Ma quando io sono cresciuta a San Fruttuoso, Giovanni era vecchio, molto vecchio, e poi è anche morto. I figli forse non erano alla sua altezza, o piuttosto i tempi erano cambiati e il ristorante è stato abbandonato piano piano dall'élite del bel mondo. Per noi è stato un bene. Infatti, la sera, quando ancora qualche riccone arrivava con un motoscafo rombante, la pace del Paradiso non esisteva più. Signore o donne vestite eleganti strillavano tutta la sera, urli veri e schiamazzi distruggevano l'incanto. A posteriori capisco che era finita un'epoca. Papà, al secolo Sandro Scarsi, è il soggetto attivo di tutta la storia.

Prima della guerra, animati da spirito scoutistico, lui ed altri cinque amici, una volta scoperta San Fruttuoso, decisero di portarci le tende, le canne da pesca, la fiocina, e di provare a vivere per un po' in isolamento. Per modo di dire, visto che gli arrivava il pane tutti i giorni con la barca delle 7, compravano il vino e la carne dal ristorante e se non riuscivano a pescare c'era Piero, uno dei sei pescatori locali a provvedere. Però, considerato che erano tutti ragazzi per bene abituati a tre o quattro cameriere, non fu una decisione priva di coraggio.

Erano anche un po' poeti, due di loro sono diventati architetti, uno lavorava in banca ma suona jazz, insomma, un po' sognatori tutti quanti. I due architetti riuscirono anche a dipingere in mezzo alle formiche ed al salino, riempiendo L’Album del campeggio, Il Libro dei Sei, testimone un po' goliardico dellìavventura. Questo che c'entra con me? Beh, Papà non ha mai smesso da allora di andare a San Fruttuoso, ed è stato così pazzo da portarci la mamma in viaggio di nozze. All'epoca in cui tutte le amiche ricche andavano a Parigi, loro fecero un viaggio che meriterà prima o poi un altro racconto, e passarono i primi quindici giorni del loro matrimonio in una capanna (proprio come Giuseppe e Maria) che era stata una stalla, affittata da uno dei contadini che non aveva più la mucca.
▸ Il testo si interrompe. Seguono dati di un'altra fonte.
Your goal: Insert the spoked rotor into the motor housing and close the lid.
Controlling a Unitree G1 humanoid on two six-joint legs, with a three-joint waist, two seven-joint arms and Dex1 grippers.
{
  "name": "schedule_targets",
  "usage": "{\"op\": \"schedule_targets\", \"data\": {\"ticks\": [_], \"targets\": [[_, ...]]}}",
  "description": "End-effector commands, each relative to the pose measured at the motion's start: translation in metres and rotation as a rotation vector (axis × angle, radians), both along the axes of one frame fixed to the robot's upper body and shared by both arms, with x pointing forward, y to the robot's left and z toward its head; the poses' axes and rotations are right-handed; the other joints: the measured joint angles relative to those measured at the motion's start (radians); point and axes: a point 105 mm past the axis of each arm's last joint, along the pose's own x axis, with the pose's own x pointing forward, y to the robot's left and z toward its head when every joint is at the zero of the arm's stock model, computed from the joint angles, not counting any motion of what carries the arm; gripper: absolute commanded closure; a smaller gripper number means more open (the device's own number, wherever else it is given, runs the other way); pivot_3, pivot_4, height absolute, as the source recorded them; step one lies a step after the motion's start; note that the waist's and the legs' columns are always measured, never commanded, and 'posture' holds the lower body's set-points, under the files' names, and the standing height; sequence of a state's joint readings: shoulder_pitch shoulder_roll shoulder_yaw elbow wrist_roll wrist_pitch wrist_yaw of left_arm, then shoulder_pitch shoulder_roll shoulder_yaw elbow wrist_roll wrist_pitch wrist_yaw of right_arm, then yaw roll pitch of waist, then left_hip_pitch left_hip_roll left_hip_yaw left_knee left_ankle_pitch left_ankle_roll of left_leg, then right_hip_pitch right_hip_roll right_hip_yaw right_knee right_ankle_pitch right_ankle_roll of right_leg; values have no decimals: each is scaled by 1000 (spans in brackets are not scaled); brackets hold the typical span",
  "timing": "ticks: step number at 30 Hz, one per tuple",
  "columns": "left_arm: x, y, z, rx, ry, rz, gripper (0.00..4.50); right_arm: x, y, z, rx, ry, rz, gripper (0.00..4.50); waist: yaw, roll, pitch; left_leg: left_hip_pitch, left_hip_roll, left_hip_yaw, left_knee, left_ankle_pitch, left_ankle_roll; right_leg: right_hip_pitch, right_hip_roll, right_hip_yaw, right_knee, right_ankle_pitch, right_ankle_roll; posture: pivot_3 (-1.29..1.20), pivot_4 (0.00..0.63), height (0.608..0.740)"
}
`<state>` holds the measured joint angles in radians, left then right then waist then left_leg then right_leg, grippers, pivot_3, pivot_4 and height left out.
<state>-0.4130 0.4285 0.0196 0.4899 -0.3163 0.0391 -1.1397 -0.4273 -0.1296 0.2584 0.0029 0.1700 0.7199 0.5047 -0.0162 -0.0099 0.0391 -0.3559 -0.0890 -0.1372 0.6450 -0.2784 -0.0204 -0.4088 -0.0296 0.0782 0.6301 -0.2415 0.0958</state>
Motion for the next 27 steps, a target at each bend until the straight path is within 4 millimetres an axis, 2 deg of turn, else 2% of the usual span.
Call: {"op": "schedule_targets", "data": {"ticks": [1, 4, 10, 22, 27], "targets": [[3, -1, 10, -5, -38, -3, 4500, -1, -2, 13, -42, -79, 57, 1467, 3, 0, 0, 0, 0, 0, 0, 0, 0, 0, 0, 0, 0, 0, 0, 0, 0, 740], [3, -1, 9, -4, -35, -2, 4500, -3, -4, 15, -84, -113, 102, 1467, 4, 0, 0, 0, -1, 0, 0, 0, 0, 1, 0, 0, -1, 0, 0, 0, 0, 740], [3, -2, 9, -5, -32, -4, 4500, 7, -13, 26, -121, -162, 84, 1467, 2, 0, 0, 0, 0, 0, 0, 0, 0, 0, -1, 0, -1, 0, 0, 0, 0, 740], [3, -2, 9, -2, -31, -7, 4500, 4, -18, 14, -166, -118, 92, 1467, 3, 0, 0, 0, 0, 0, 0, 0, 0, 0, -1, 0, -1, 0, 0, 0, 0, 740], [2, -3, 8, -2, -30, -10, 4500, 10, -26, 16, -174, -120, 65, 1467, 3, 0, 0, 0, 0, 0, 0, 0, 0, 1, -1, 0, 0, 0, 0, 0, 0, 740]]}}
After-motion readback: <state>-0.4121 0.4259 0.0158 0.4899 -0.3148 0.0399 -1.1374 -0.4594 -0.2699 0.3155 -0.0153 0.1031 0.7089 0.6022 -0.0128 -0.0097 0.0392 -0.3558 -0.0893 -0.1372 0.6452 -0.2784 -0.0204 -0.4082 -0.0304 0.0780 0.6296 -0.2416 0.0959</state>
La capanna era ed è a circa un quarto d'ora di strada a piedi in alto verso Portofino vetta. Purtroppo non sono la primogenita, sennò avrei anche avuto il privilegio di rappresentare Gesù Bambino. Ma è una parte che è toccata a mia sorella Paola. Non che la mia famiglia vivesse in questo posto, purtroppo no; solo un paio di mesi all'anno papà lasciava perdere i suoi lavori per inselvatichirsi con noi a San Fruttuoso. L'architettura della capanna lasciava un po' a desiderare, per un occhio civilizzato. Il letto di papà era una rete elastica appoggiata sulla mangiatoia della mucca, quindi in effetti Gesù Bambino è stato papà! Spazio interno della casa, circa tre metri per tre.
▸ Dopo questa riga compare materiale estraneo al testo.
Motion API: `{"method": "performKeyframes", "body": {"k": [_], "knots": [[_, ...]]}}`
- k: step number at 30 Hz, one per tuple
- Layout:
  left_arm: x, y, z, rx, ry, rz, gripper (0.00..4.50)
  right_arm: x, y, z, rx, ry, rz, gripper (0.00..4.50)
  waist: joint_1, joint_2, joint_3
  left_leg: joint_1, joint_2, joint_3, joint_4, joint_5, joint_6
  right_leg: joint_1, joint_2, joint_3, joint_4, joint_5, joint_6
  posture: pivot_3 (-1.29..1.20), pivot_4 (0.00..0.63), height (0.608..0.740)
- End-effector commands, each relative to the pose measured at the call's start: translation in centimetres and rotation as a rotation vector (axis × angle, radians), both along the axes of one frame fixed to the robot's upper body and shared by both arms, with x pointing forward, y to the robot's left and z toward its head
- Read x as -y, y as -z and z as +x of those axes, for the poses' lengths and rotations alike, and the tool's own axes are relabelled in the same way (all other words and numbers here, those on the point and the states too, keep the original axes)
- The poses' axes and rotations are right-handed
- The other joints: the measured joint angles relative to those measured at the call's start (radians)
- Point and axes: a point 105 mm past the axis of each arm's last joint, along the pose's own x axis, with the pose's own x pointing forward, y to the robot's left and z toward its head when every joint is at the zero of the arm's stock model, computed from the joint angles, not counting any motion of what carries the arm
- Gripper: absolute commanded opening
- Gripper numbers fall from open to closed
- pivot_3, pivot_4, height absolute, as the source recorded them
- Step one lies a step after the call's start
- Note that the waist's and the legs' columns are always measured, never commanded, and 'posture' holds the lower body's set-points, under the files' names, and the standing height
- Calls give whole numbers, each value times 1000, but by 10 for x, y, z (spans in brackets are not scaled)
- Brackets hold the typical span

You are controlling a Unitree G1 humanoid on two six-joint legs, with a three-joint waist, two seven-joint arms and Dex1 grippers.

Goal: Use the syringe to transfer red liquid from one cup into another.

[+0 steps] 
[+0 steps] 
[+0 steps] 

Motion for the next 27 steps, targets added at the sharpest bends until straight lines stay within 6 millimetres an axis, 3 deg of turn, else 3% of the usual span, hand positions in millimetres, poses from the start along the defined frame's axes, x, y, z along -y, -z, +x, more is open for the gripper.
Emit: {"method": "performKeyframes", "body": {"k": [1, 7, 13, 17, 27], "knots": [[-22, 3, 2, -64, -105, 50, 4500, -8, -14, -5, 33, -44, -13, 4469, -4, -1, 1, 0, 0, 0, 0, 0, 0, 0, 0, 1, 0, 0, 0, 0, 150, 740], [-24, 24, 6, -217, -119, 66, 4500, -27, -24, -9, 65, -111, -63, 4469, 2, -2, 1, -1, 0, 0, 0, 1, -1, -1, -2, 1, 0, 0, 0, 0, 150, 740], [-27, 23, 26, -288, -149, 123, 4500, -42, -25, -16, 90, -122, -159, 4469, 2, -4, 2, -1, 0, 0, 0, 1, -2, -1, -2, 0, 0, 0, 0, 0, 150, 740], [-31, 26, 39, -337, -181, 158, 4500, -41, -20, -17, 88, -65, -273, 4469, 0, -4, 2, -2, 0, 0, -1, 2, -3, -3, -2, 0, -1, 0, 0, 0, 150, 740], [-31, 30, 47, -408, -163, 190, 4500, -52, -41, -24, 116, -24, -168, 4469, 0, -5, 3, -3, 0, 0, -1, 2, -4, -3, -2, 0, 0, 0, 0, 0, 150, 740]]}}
Dal lato opposto il letto della mamma e nel terzo lato prima un letto, per Paola, poi l'altro, sopra, per me. Questo venne pian piano negli anni, in viaggio di nozze loro avevano solo due materassini per terra. Nel quarto lato la porta per entrare e un po' di mensole con un cucinino a due fornelli, una tenda a forma di casetta (la moschiera) appesa al soffitto per la roba da mangiare da tenere al riparo dalle mosche completavano il tutto. Il lavandino, appena fuori della porta per lavarsi i denti e i pezzi di corpo più esposti. E il bagno? Per quanto riguarda la pulizia non c'era niente di cui preoccuparsi: tutto il giorno in mare e docce continue (con la manichetta di gomma) per togliersi di dosso il sale, docce per star freschi, docce per levarsi l'odore del pesce appena pulito. Ma pur essendo una famiglia affiatata, ci sono cose che non si possono fare davanti a tutti. Ognuno possedeva quindi la sua zona preferita per i ritiri spirituali e la sua zappettina (nel giro di due giorni ovviamente se ne perdevano un paio.